Here is the Runbook content:
name: Quickstart Setup
description: Demo full stack setup of a Phoenix app with internet endpoint
workflow:
inputs:
- name: EnvironmentName
description: What should we name your new environment?
type: string
required: true
default: Quickstart Demo
- name: Cluster
type: Cluster
description: Which cluster should the environment launch on?
required: true
timeout: 300
steps:
- name: Environment
action: EnvironmentCreate
params:
name:
$inputs: EnvironmentName
production: false
appId:
$runbook: Application.id
clusterId:
$inputs: Cluster.id
- name: EnvironmentVarPlaceholder
action: VariableCreate
params:
envId:
$steps: Environment.id
key: SECRET_KEY_BASE
value: PLACEHOLDER
component: WebApp # Refers to the component specified in the .noop/blueprint.yaml
secret: true
- name: Build
action: BuildExecute
params:
sourceCodeId:
$runbook: SourceCode.id
appId:
$runbook: Application.id
- name: Resources
action: ResourceLaunch
params:
envId:
$steps: Environment.id
sourceCodeId:
$runbook: SourceCode.id
- name: Deploy
action: DeploymentExecute
params:
envId:
$steps: Environment.id
buildId:
$steps: Build.id
- name: Endpoint
action: InternetEndpointRandom
params:
orgId:
$runbook: Organization.id
routes:
- name: 'Demo Environment'
target:
environments:
- $steps: Environment.id
Launch on Noop
Cloud users can use the Runbook to automate most of the setup described below.
Create an Application
Select “New Application” and assign an appropriate name for your new app.
Cloud Setup
In Cloud, once the Application is created you will be asked if you want to execute a Runbook.

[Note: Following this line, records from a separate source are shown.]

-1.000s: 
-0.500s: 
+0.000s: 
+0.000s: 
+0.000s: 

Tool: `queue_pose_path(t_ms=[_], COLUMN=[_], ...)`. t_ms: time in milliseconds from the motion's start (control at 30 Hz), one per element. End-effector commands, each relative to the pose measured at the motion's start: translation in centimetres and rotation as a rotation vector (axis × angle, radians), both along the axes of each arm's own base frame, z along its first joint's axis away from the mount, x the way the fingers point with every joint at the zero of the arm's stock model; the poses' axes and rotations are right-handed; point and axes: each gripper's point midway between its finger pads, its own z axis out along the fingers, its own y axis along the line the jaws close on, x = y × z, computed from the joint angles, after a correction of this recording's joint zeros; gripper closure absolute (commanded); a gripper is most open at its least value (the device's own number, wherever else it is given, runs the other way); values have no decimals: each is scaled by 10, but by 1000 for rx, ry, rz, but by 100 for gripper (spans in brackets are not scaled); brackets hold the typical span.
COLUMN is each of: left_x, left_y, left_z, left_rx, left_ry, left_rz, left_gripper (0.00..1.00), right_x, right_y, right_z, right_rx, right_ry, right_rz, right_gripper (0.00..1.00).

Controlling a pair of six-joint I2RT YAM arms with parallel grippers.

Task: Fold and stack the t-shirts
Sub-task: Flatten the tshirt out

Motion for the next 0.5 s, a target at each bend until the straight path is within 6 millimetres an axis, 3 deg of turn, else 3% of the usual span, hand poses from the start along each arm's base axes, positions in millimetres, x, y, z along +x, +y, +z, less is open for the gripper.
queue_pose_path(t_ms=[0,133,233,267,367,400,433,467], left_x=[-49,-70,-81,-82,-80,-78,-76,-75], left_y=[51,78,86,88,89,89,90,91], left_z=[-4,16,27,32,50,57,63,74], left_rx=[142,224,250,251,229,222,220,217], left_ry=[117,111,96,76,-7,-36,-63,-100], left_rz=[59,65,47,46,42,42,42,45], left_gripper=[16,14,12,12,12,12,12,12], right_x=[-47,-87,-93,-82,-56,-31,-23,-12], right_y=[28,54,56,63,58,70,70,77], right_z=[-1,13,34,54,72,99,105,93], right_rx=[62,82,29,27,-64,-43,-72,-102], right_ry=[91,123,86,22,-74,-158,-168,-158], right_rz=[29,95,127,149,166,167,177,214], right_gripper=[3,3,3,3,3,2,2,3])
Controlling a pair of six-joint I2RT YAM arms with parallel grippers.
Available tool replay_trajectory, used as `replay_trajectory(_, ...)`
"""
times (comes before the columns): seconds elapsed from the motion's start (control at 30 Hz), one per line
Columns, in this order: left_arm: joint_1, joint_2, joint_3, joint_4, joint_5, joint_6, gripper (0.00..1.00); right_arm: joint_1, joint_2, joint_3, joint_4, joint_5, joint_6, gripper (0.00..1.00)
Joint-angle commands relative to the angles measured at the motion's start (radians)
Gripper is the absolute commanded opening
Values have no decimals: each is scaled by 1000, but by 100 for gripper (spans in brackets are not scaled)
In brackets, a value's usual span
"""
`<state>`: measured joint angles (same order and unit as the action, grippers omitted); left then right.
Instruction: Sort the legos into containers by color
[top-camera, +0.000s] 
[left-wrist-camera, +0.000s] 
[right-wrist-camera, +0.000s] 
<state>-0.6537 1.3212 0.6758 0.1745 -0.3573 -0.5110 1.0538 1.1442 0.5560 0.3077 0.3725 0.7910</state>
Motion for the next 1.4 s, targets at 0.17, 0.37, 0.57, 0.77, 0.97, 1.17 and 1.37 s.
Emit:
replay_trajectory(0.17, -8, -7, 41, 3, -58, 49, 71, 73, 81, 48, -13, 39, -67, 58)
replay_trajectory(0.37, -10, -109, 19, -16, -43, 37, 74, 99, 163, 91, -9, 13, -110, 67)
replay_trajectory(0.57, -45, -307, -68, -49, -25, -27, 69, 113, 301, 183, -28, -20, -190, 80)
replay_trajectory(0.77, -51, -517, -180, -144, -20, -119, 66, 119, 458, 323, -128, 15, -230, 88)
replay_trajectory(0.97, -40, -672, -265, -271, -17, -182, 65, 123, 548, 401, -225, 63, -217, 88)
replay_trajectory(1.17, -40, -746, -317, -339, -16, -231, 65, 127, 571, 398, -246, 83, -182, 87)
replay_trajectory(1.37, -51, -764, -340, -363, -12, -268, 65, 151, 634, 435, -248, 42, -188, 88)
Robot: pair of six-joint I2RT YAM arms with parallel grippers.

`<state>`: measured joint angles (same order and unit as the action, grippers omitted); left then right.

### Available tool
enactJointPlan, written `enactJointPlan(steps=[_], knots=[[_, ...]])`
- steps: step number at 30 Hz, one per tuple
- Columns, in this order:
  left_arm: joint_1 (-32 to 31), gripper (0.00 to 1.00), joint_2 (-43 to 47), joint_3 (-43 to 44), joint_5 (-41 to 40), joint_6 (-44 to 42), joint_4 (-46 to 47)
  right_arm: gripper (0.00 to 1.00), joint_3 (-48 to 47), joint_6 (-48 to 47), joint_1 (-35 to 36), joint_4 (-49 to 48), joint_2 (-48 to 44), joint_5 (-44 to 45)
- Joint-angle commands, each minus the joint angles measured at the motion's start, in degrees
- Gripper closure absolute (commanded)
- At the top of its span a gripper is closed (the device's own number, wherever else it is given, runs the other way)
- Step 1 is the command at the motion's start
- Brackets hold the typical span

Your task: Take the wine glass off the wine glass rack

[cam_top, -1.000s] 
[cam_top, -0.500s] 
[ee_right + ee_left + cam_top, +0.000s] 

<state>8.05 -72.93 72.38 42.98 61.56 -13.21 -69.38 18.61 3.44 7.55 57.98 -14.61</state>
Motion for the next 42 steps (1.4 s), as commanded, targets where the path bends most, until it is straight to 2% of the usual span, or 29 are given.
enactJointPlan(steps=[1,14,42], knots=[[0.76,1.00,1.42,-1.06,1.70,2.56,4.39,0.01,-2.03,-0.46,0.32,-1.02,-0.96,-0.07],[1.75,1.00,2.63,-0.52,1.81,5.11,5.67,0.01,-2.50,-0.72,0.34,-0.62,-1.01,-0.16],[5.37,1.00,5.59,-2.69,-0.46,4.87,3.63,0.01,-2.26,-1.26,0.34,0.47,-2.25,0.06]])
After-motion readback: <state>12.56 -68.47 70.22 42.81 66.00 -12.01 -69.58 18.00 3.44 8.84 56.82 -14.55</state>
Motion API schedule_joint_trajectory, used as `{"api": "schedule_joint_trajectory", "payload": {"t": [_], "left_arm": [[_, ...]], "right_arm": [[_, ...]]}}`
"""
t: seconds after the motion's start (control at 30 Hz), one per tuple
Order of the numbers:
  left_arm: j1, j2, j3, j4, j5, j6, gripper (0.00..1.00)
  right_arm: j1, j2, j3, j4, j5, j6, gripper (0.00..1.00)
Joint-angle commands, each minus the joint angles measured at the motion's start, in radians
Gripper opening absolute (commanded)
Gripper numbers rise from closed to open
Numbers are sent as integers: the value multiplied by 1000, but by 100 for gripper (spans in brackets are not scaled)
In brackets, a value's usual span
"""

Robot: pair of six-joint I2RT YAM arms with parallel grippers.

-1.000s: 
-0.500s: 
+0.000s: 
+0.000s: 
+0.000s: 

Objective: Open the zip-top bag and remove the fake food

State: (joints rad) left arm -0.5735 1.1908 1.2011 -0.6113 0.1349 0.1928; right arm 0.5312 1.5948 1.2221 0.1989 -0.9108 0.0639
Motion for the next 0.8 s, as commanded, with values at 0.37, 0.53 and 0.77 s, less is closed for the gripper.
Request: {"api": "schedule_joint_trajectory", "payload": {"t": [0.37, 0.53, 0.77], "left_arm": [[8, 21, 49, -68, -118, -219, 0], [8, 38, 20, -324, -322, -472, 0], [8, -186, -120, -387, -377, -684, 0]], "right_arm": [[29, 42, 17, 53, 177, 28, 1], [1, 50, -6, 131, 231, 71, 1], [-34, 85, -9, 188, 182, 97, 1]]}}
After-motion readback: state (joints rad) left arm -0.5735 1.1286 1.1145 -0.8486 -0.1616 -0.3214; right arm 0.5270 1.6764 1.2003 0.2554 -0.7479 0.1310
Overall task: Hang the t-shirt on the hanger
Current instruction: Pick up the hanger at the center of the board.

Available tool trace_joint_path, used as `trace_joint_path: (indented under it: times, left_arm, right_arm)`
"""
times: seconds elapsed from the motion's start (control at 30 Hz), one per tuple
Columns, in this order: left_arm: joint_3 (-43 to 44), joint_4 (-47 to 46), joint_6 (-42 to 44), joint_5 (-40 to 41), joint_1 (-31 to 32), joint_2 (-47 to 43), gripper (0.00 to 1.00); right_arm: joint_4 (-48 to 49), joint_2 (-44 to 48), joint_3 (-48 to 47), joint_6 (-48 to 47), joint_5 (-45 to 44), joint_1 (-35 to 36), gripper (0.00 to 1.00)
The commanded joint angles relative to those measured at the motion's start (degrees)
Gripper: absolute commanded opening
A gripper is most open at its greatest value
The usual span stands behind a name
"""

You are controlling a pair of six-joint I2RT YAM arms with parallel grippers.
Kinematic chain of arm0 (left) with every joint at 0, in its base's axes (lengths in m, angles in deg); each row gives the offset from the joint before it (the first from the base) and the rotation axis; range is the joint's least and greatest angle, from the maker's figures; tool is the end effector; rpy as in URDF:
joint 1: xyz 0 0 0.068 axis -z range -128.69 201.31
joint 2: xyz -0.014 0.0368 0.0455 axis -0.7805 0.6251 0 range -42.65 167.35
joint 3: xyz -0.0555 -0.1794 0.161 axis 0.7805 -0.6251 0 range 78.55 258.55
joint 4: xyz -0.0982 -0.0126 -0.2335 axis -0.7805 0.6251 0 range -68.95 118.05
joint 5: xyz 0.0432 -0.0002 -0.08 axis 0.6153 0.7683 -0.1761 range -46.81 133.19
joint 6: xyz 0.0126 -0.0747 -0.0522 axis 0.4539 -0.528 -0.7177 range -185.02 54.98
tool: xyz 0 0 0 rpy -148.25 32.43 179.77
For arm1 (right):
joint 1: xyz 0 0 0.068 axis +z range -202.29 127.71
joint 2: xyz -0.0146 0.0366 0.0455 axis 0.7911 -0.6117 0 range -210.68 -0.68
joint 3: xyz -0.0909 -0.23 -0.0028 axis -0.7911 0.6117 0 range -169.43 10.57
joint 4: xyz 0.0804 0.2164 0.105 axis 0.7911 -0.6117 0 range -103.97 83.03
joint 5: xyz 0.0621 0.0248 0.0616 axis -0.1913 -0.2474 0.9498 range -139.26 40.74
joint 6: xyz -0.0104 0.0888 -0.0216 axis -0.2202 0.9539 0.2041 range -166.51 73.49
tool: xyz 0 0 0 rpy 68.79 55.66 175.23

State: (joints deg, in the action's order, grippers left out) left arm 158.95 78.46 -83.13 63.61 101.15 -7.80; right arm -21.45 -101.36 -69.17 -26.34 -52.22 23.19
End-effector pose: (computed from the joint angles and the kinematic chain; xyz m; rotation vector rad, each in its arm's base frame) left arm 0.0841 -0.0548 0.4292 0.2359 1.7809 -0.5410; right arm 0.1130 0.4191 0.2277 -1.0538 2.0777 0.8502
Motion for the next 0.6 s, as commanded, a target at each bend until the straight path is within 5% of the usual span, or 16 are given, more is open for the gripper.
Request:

The name of the Runbook for this Template is “Quick Start”.
Choose the default cluster and run it. Behind the scenes this Runbook is:
- Creating an Environment
- Setting up placeholders for required environment variables
- Launching the database
- Building the source code
- Deploying the build
- And finally, creating a public-facing endpoint to serve the application from
In order for the application to run properly we need to set the SECRET_KEY_BASE
environment variable. From your development environment copy the output generated from the following command:
mix phx.gen.secret
Set the value of the SECRET_KEY_BASE
secret in the Environment setting page to the output from the command above.
Once complete, visit the Application page to get the generated endpoint. Your new Phoenix app is now running at that URL.
The Noop Template Blueprint contains the complete source code, ready for deployment.
Workshop Setup
While workshop doesn’t have a Runbook, the setup is also simple.
In Workshop select your Application, which should have been automatically detected by Workshop, or select the appropriate project directory (must include a .noop directory).
Workshop will automatically create a default environment with all Resources launched.
All that is left is to set the SECRET_KEY_BASE
environment variable. From your development environment copy the output generated from the following command:
mix phx.gen.secret
Set the value of the SECRET_KEY_BASE
secret in the Environment setting page to the output from the command above.
Once done, you should see your application running on the associated endpoint.